*** Block opens ***

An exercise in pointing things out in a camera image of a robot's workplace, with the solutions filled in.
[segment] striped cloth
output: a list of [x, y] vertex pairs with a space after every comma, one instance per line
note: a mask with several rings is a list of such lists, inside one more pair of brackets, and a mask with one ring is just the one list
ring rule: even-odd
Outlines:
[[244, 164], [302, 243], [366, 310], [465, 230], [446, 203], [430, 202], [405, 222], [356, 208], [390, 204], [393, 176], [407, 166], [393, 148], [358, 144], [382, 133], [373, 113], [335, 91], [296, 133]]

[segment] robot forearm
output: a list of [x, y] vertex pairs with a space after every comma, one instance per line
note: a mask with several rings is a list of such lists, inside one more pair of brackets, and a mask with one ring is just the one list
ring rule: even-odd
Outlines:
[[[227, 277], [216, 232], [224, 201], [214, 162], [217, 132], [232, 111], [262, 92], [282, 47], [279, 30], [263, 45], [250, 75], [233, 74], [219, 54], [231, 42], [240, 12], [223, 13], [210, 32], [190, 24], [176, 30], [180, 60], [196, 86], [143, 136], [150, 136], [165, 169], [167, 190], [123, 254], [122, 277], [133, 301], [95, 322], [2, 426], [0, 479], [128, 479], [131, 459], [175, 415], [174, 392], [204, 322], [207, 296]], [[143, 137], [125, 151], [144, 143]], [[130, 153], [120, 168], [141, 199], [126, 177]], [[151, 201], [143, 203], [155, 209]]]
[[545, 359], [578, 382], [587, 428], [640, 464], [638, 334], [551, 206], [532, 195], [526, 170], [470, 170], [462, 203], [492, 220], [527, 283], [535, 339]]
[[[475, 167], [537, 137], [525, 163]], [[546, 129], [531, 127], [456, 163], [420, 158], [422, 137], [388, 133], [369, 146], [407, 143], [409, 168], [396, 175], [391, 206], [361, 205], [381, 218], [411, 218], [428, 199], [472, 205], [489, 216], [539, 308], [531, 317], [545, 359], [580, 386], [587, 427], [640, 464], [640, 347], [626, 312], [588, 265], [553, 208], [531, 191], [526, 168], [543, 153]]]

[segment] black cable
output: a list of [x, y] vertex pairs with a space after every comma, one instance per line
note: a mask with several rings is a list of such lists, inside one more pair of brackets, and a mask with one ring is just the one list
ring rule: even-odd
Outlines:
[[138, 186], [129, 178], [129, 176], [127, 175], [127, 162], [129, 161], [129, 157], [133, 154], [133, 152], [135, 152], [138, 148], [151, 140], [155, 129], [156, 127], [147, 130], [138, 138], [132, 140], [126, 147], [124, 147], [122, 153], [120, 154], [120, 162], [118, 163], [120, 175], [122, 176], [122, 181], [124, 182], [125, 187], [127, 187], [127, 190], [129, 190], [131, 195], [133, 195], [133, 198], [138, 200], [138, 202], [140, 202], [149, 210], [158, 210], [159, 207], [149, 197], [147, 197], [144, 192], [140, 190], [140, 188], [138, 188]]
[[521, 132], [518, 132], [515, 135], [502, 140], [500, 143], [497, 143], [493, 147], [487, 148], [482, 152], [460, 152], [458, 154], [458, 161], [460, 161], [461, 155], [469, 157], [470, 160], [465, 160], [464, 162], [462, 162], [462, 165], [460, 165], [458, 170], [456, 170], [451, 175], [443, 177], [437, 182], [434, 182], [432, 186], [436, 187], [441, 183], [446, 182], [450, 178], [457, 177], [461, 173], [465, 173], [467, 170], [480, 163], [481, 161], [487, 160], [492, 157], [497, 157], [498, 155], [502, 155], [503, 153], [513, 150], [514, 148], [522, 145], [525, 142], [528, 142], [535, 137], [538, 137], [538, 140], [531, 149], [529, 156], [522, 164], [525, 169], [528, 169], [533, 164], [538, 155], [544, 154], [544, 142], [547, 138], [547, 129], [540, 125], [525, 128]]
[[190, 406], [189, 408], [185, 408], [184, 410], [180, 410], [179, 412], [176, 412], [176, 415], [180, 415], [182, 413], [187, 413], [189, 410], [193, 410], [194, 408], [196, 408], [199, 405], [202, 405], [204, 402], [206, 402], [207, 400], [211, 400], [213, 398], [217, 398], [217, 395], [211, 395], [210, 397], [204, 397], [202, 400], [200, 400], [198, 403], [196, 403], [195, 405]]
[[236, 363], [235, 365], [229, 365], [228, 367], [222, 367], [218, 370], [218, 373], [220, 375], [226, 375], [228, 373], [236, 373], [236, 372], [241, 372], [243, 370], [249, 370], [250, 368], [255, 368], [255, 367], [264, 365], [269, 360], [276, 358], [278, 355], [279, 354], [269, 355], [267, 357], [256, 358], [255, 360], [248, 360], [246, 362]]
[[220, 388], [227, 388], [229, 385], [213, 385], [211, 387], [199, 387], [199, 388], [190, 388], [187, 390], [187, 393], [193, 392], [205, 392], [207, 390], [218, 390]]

*** Block closes ***

Every record, copied exactly, is the expected answer.

An exercise in pointing things out in a camera image of a robot's workplace, with the solutions filled in.
[segment] striped cloth
output: a list of [x, y] vertex pairs with a space after every comma, one instance per line
note: a mask with several rings is a list of such lists, inside one more pair of brackets, and a mask with one ring is just the one list
ring rule: even-odd
Outlines:
[[244, 164], [302, 243], [366, 310], [465, 230], [446, 203], [430, 202], [405, 222], [356, 208], [390, 204], [393, 176], [407, 166], [393, 148], [358, 144], [382, 133], [373, 113], [335, 91], [296, 133]]

[segment] robot forearm
output: a list of [x, y] vertex pairs with a space after every comma, one instance per line
note: a mask with several rings is a list of such lists, inside one more pair of brackets, and a mask with one ring is just the one list
ring rule: even-odd
Outlines:
[[[227, 277], [216, 232], [224, 201], [214, 162], [217, 132], [232, 111], [262, 92], [282, 47], [279, 30], [263, 45], [250, 75], [233, 74], [219, 54], [231, 42], [240, 12], [223, 13], [210, 32], [190, 24], [176, 30], [180, 60], [196, 86], [143, 136], [150, 136], [165, 169], [167, 190], [123, 254], [122, 277], [133, 301], [95, 322], [2, 426], [0, 479], [128, 479], [131, 459], [175, 415], [174, 392], [204, 322], [207, 296]], [[143, 137], [125, 151], [144, 143]], [[130, 153], [120, 168], [141, 199], [126, 177]], [[151, 201], [143, 203], [155, 209]]]
[[545, 359], [578, 382], [587, 428], [640, 464], [638, 334], [551, 206], [532, 195], [526, 170], [470, 170], [462, 203], [492, 220], [527, 283], [535, 339]]
[[[475, 167], [537, 137], [525, 163]], [[546, 129], [531, 127], [456, 163], [420, 158], [422, 137], [388, 133], [369, 146], [407, 143], [409, 168], [396, 175], [391, 206], [361, 205], [381, 218], [411, 218], [428, 199], [472, 205], [489, 216], [539, 308], [531, 317], [545, 359], [580, 386], [587, 427], [640, 464], [640, 347], [626, 312], [588, 265], [553, 208], [531, 191], [526, 168], [543, 153]]]

[segment] black cable
output: a list of [x, y] vertex pairs with a space after every comma, one instance per line
note: a mask with several rings is a list of such lists, inside one more pair of brackets, and a mask with one ring is just the one list
ring rule: even-odd
Outlines:
[[138, 186], [129, 178], [129, 176], [127, 175], [127, 162], [129, 161], [129, 157], [133, 154], [133, 152], [135, 152], [138, 148], [151, 140], [155, 129], [156, 127], [147, 130], [138, 138], [132, 140], [126, 147], [124, 147], [122, 153], [120, 154], [120, 162], [118, 163], [120, 175], [122, 176], [122, 181], [124, 182], [125, 187], [127, 187], [127, 190], [129, 190], [131, 195], [133, 195], [133, 198], [138, 200], [138, 202], [140, 202], [149, 210], [158, 210], [159, 207], [149, 197], [147, 197], [144, 192], [140, 190], [140, 188], [138, 188]]
[[521, 132], [518, 132], [515, 135], [502, 140], [500, 143], [497, 143], [493, 147], [487, 148], [482, 152], [460, 152], [458, 154], [458, 161], [460, 161], [461, 155], [469, 157], [470, 160], [465, 160], [464, 162], [462, 162], [462, 165], [460, 165], [458, 170], [456, 170], [451, 175], [443, 177], [437, 182], [434, 182], [432, 186], [436, 187], [441, 183], [446, 182], [450, 178], [457, 177], [461, 173], [465, 173], [467, 170], [480, 163], [481, 161], [487, 160], [492, 157], [497, 157], [498, 155], [502, 155], [503, 153], [513, 150], [514, 148], [522, 145], [525, 142], [528, 142], [535, 137], [538, 137], [538, 140], [531, 149], [529, 156], [522, 164], [525, 169], [528, 169], [533, 164], [538, 155], [544, 154], [544, 142], [547, 138], [547, 129], [540, 125], [525, 128]]
[[190, 406], [189, 408], [185, 408], [184, 410], [180, 410], [179, 412], [176, 412], [176, 415], [180, 415], [182, 413], [187, 413], [189, 410], [193, 410], [194, 408], [196, 408], [199, 405], [202, 405], [204, 402], [206, 402], [207, 400], [211, 400], [213, 398], [217, 398], [217, 395], [211, 395], [210, 397], [204, 397], [202, 400], [200, 400], [198, 403], [196, 403], [195, 405]]
[[236, 363], [235, 365], [229, 365], [228, 367], [222, 367], [218, 370], [218, 373], [220, 375], [226, 375], [228, 373], [236, 373], [236, 372], [241, 372], [243, 370], [249, 370], [250, 368], [255, 368], [255, 367], [264, 365], [269, 360], [276, 358], [278, 355], [279, 354], [269, 355], [267, 357], [256, 358], [255, 360], [248, 360], [246, 362]]
[[220, 388], [227, 388], [229, 385], [213, 385], [211, 387], [199, 387], [199, 388], [190, 388], [187, 390], [187, 393], [193, 392], [205, 392], [207, 390], [218, 390]]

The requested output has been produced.